**Exercise directions**:
How many lines in the data below include the word "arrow"? Respond with the number, nothing more.

**Data section**:
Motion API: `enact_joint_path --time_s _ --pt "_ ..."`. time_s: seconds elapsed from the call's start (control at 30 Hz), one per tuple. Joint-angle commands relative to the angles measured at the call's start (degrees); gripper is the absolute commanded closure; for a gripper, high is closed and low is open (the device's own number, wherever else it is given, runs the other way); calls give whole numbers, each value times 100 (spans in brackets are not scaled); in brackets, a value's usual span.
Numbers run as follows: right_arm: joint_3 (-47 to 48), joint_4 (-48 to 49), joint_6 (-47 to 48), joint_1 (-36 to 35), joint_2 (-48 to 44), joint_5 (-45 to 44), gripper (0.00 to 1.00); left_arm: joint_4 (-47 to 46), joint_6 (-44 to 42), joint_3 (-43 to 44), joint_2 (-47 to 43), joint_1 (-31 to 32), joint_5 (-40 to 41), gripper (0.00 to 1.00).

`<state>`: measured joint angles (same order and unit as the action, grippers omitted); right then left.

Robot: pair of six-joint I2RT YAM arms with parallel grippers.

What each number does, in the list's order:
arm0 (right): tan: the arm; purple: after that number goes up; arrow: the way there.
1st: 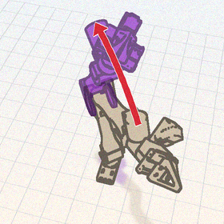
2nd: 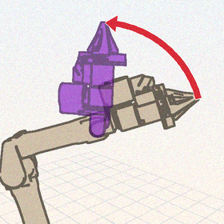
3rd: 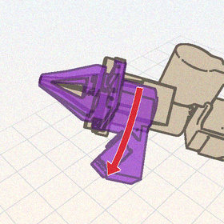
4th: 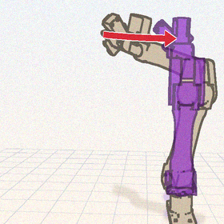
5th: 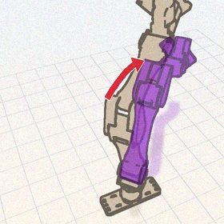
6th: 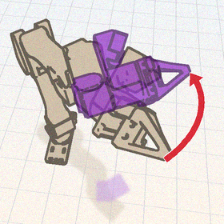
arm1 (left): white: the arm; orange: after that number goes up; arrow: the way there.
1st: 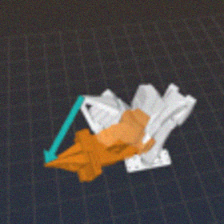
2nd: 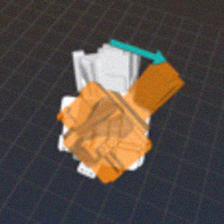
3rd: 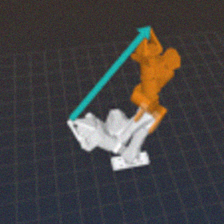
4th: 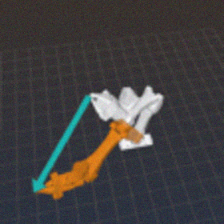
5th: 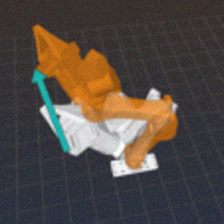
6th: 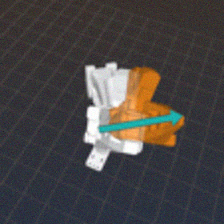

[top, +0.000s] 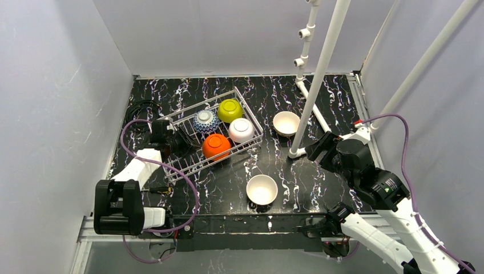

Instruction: Load the bowls into the dish rack

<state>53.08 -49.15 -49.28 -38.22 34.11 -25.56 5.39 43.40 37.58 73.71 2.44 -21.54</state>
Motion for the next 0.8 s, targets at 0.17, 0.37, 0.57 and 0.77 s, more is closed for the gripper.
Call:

**Problem solution**:
2